87 Elephants Killed for Ivory Near Botswana Sanctuary

Animals

Update, Sept. 13: The bottom of this article has been updated with a statement from the Botswana government.

At least 87
elephants were killed for their tusks near the Okavango Delta wildlife sanctuary in Botswana—the largest scale of poaching deaths ever seen in Africa, according to conservation nonprofit Elephants Without Borders.

They “discovered the alarming rate while flying the Botswana government aerial [elephant] census,” the organization
said in a Facebook post.


The carcasses were found during aerial surveys over the past three months but many of the animals were killed in just the last few weeks.

“I’m shocked, I’m completely astounded,” Mike Chase, the director and founder of Elephants Without Borders, told
BBC News. “The scale of elephant poaching is by far the largest I’ve seen or read about anywhere in Africa to date.”

Botswana is known to have the largest elephant population on the African continent and is considered a haven for the pachyderms. The government estimates the county has around 230,000 elephants, but conservationists say the number is closer to 130,000.

The country previously had a controversial “shoot-to-kill” policy to deter poachers but the new president Mokgweetsi Masisi disarmed the anti-poaching unit in May soon after taking office as part of larger efforts to withdraw military weapons and equipment from the Department of Wildlife and National Parks.

Chase said the disarmament of the anti-poaching unit will encourage more elephant kills.

“The poachers are now turning their guns to Botswana. We have the world’s largest elephant population, and it’s open season for poachers,” he told BBC News.

The findings of the 2016
Great Elephant Census, an aerial survey of African savannah elephants by Elephants Without Borders and the Paul G. Allen Family Foundation, showed the animals’ population decreased by at least 30 percent to 144,000 individuals from 2007 to 2014. Their decline of 8 percent per year is primarily due to poaching, the report says.

“While we had elephant poaching in the country before this year, it certainly wasn’t of the magnitude that we’re seeing now. It’s completely unprecedented,” Chase told CNN.

The Botswana government issued a statement Sept. 4 calling Elephants Without Borders’ announcement “false and misleading,” The Washington Post reported.
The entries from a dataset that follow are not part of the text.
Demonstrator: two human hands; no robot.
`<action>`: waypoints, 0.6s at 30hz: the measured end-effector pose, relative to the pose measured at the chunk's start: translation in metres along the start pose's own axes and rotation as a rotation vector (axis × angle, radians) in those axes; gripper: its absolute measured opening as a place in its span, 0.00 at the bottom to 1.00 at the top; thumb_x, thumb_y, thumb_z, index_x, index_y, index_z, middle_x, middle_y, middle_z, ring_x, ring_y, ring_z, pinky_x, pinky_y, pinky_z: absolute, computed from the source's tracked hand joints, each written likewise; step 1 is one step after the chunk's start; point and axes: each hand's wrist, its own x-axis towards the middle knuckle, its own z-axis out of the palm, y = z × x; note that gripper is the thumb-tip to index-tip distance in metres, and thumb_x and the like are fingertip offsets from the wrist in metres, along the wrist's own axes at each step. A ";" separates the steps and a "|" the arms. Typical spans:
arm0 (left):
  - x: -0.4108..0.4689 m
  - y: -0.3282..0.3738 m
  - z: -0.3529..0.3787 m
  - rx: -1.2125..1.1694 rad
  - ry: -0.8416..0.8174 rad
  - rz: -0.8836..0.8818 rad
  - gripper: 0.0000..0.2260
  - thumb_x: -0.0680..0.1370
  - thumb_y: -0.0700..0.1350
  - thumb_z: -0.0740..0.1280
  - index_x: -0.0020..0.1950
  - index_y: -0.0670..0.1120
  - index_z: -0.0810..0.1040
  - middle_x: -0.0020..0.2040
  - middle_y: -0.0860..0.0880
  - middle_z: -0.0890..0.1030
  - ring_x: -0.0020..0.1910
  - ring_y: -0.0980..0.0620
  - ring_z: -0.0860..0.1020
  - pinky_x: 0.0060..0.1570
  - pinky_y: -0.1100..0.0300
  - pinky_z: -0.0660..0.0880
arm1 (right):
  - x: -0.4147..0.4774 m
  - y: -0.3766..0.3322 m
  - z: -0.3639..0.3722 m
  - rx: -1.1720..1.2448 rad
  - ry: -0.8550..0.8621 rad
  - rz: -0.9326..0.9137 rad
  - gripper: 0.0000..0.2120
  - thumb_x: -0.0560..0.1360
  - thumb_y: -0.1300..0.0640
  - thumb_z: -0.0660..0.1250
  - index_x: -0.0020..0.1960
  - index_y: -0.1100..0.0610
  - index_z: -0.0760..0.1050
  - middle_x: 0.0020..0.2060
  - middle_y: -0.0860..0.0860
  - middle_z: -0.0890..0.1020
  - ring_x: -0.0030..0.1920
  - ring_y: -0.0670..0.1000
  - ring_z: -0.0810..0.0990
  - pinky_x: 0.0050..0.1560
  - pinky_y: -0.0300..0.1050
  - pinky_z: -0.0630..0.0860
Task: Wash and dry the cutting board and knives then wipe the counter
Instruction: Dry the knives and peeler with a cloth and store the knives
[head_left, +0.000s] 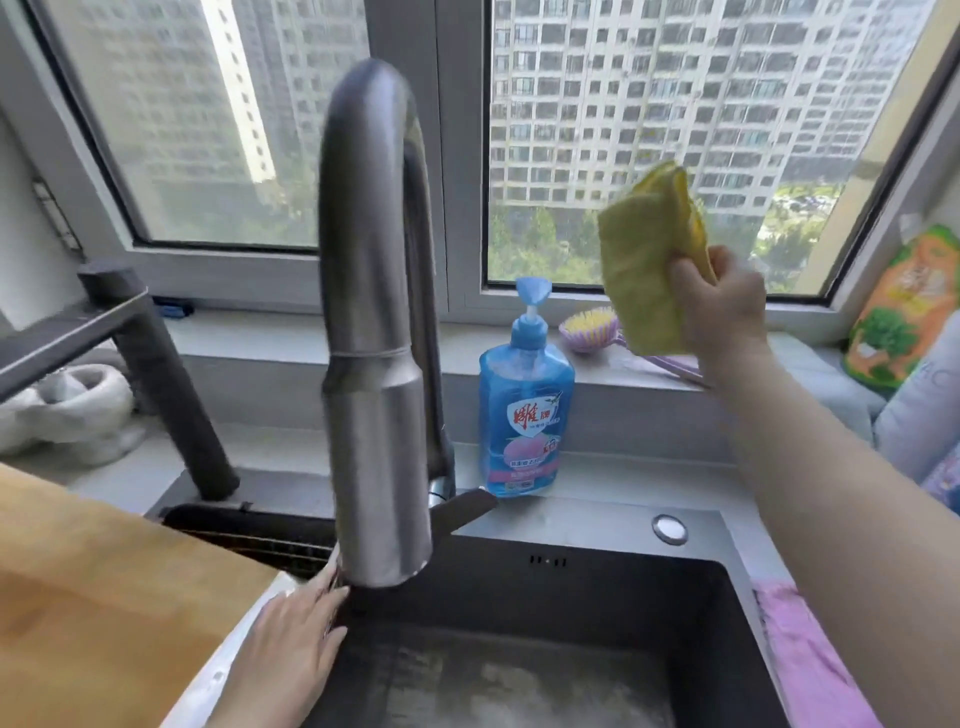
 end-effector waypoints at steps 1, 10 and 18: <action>-0.004 0.003 -0.007 -0.013 -0.042 -0.046 0.16 0.66 0.51 0.56 0.44 0.47 0.79 0.50 0.45 0.81 0.44 0.52 0.69 0.42 0.57 0.64 | -0.017 -0.001 -0.007 -0.004 -0.032 0.014 0.16 0.65 0.50 0.58 0.46 0.58 0.73 0.35 0.51 0.74 0.35 0.48 0.70 0.33 0.37 0.67; -0.044 0.028 -0.081 -0.492 -0.328 -0.336 0.14 0.81 0.46 0.55 0.62 0.51 0.74 0.64 0.55 0.74 0.64 0.55 0.70 0.62 0.64 0.64 | -0.182 -0.014 -0.022 0.040 -0.278 0.270 0.05 0.72 0.57 0.68 0.38 0.51 0.73 0.35 0.48 0.77 0.40 0.52 0.75 0.41 0.47 0.71; -0.100 -0.027 -0.139 -0.570 -0.379 -0.336 0.12 0.80 0.47 0.57 0.60 0.52 0.76 0.57 0.56 0.78 0.56 0.57 0.74 0.49 0.65 0.69 | -0.319 -0.034 0.034 -0.243 -0.546 0.336 0.11 0.74 0.65 0.66 0.34 0.56 0.72 0.30 0.51 0.75 0.32 0.50 0.72 0.30 0.34 0.67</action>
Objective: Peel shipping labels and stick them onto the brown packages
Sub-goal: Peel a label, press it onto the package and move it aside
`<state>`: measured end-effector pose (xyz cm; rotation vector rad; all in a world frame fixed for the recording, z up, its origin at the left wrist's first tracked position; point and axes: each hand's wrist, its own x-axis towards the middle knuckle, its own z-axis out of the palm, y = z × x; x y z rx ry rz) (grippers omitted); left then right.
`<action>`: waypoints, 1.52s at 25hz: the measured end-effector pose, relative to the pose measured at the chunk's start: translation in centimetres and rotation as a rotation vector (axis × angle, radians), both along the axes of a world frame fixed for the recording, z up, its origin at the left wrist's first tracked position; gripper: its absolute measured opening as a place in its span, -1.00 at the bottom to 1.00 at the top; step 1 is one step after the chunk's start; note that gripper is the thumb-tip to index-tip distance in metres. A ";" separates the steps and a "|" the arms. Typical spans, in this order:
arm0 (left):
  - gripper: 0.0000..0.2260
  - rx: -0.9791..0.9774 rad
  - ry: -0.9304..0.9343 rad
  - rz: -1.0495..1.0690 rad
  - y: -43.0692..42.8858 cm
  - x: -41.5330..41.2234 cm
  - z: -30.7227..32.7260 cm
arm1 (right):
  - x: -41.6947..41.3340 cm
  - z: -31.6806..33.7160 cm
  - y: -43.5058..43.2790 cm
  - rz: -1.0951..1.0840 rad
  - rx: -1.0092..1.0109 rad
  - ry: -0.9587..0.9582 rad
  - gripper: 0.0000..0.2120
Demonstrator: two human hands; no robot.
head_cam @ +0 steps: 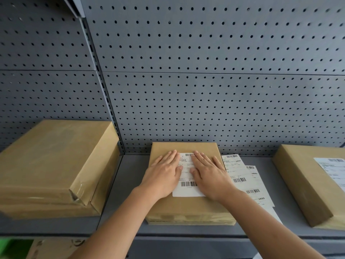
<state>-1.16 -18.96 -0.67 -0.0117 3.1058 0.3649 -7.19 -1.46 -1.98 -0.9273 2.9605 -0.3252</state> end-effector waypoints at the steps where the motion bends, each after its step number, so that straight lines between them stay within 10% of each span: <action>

The statement said that Elephants Without Borders only reported 53 carcasses during July and August, and that a verification mission had found that most had not been poached, but had either died of natural causes or been killed as retaliation for conflicts with humans.

The government statement also denied that disarming the Department of Wildlife and National Parks (DWNP) had anything to do with any poaching increase.

“It should be noted that the Government of Botswana has from the 1980’s directed all security agencies to commit resources towards anti-poaching, a practice that continues to this date. Therefore the withdrawal of weapons from DWNP has not created any vacuum in anti-poaching operations as the anti-poaching unit in DWNP continues to play a pivotal role in combating wildlife crime through other strategic interventions,” the statement said.

Chase, however, told National Geographic that the 87 number was correct. He said there was a GPS location and multiple witnesses for each carcass and that voice recordings from the surveillance flights would also confirm his statement.

“I am an objective scientist, with no political agenda. I am sad that our government has responded in this way,” he told National Geographic.

Environment and Tourism Minister Tshekedi Khama told The Associated Press Monday, Sept. 10, that Botswana was investigating the alleged deaths and would report to the government Wednesday.

On Sept. 12, the Botswana government posted another statement suggesting that Elephants Without Borders’ decision to go public with its findings was motivated in part by the group’s opposition to the fact that the Botswana parliament voted in June to recommend that the government reconsider its ban on hunting elephants.